REQUIREMENT: Without any images, write the listing below out word for word.

# # # # #

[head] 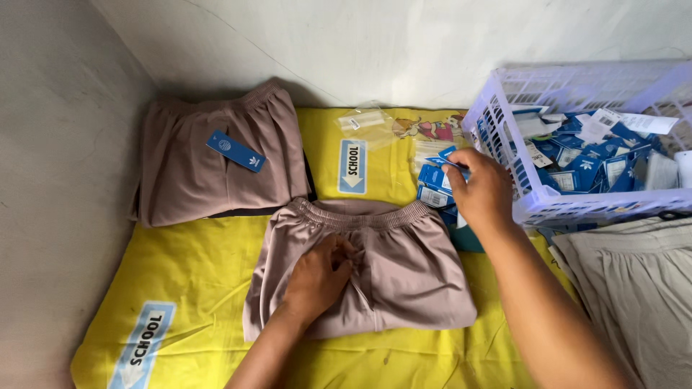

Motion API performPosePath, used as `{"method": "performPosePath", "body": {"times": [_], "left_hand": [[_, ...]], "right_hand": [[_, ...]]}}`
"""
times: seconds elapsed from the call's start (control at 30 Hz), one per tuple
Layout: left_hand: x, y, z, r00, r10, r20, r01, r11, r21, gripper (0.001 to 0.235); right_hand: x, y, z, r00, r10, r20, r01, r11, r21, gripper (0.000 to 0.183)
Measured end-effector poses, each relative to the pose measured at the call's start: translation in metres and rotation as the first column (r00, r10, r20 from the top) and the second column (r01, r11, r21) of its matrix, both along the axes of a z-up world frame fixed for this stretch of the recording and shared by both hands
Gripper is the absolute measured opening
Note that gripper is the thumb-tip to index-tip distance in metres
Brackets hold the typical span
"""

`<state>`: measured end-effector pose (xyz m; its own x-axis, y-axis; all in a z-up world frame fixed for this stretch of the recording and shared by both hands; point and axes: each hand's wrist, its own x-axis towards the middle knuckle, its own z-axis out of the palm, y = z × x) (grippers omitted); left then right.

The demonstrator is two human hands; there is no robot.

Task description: The person attaches blue tags to the waistbands of several pairs of shorts using a teal handheld stapler. They handle black, brown, and beige shorts one at a time, folding and stapling the tags in place on a yellow cloth surface.

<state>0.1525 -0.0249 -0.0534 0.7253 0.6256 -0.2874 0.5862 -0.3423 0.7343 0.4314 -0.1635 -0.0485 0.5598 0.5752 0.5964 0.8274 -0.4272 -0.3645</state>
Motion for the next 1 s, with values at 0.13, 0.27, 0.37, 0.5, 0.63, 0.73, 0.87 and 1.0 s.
{"method": "performPosePath", "body": {"times": [0.13, 0.27, 0.37, 0.5, 0.63, 0.73, 0.87, 1.0], "left_hand": [[-0.006, -0.005, -0.002, 0.998, -0.045, 0.053, 0.040, 0.995, 0.096, 0.017], [-0.005, -0.011, 0.010, 0.984, -0.082, -0.159, 0.107, 0.982, 0.156, 0.029], [-0.005, -0.015, -0.027, 0.993, -0.106, 0.054, 0.068, 0.876, 0.478, 0.049], [-0.001, -0.020, -0.024, 0.990, -0.082, -0.114, 0.122, 0.906, 0.406, 0.034], [0.000, -0.018, -0.040, 0.957, -0.069, -0.283, 0.205, 0.850, 0.485, 0.018], [-0.003, -0.014, -0.034, 0.964, -0.057, -0.261, 0.163, 0.900, 0.405, 0.021], [-0.013, -0.005, 0.003, 0.996, -0.043, 0.083, 0.037, 0.996, 0.077, 0.018], [-0.015, 0.001, 0.000, 0.981, -0.026, 0.191, 0.061, 0.982, -0.179, 0.013]], "right_hand": [[-0.083, -0.008, 0.043, 0.944, 0.080, -0.319, -0.046, 0.993, 0.111, 0.018], [-0.137, -0.017, 0.064, 0.437, -0.095, -0.894, -0.101, 0.983, -0.154, 0.033], [-0.137, -0.025, -0.014, 0.513, 0.166, -0.843, -0.171, 0.981, 0.089, 0.014], [-0.149, -0.027, -0.009, 0.459, -0.100, -0.883, -0.112, 0.979, -0.169, 0.013], [-0.144, -0.029, -0.047, 0.421, 0.194, -0.886, -0.153, 0.978, 0.142, 0.015], [-0.144, -0.029, -0.052, 0.421, 0.267, -0.867, -0.188, 0.961, 0.204, 0.013], [-0.143, -0.032, -0.054, 0.368, 0.344, -0.864, -0.190, 0.937, 0.292, 0.009], [-0.145, -0.026, -0.038, 0.270, 0.403, -0.874, -0.027, 0.911, 0.412, 0.012]]}}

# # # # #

COMPLETED EXERCISE:
[head] 

Motion API performPosePath, used as `{"method": "performPosePath", "body": {"times": [_], "left_hand": [[_, ...]], "right_hand": [[_, ...]]}}`
"""
times: seconds elapsed from the call's start (control at 30 Hz), one per tuple
Layout: left_hand: x, y, z, r00, r10, r20, r01, r11, r21, gripper (0.001 to 0.235); right_hand: x, y, z, r00, r10, r20, r01, r11, r21, gripper (0.000 to 0.183)
Measured end-effector poses, each relative to the pose measured at the call's start: translation in metres and rotation as the first column (r00, r10, r20 from the top) and the second column (r01, r11, r21) of its matrix, both along the axes of a z-up world frame fixed for this stretch of the recording and shared by both hands
Gripper is the absolute measured opening
Note that gripper is the thumb-tip to index-tip distance in metres
Brackets hold the typical span
"""

`<state>`: measured end-effector pose (xyz m; its own x-axis, y-axis; all in a z-up world frame fixed for this stretch of the recording and shared by both hands; point and axes: each hand's wrist, its own x-axis towards the middle knuckle, its own z-axis out of the palm, y = z × x) (grippers omitted); left then right.

The demonstrator is two human hands; there is no robot.

Task description: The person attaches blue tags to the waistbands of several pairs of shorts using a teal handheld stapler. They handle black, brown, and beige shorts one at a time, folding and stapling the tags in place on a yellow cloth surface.

<state>0.1525 -0.0249 -0.0534 0.7253 0.6256 -0.2874 0.5862 -0.3423 0.7343 0.4314 -0.1635 -0.0485 0.5598 0.5752 0.5964 0.8274 -0.4272 -0.3645</state>
Motion for the next 1 s, with values at 0.13, 0.27, 0.37, 0.5, 0.63, 0.73, 0.87 and 1.0 s.
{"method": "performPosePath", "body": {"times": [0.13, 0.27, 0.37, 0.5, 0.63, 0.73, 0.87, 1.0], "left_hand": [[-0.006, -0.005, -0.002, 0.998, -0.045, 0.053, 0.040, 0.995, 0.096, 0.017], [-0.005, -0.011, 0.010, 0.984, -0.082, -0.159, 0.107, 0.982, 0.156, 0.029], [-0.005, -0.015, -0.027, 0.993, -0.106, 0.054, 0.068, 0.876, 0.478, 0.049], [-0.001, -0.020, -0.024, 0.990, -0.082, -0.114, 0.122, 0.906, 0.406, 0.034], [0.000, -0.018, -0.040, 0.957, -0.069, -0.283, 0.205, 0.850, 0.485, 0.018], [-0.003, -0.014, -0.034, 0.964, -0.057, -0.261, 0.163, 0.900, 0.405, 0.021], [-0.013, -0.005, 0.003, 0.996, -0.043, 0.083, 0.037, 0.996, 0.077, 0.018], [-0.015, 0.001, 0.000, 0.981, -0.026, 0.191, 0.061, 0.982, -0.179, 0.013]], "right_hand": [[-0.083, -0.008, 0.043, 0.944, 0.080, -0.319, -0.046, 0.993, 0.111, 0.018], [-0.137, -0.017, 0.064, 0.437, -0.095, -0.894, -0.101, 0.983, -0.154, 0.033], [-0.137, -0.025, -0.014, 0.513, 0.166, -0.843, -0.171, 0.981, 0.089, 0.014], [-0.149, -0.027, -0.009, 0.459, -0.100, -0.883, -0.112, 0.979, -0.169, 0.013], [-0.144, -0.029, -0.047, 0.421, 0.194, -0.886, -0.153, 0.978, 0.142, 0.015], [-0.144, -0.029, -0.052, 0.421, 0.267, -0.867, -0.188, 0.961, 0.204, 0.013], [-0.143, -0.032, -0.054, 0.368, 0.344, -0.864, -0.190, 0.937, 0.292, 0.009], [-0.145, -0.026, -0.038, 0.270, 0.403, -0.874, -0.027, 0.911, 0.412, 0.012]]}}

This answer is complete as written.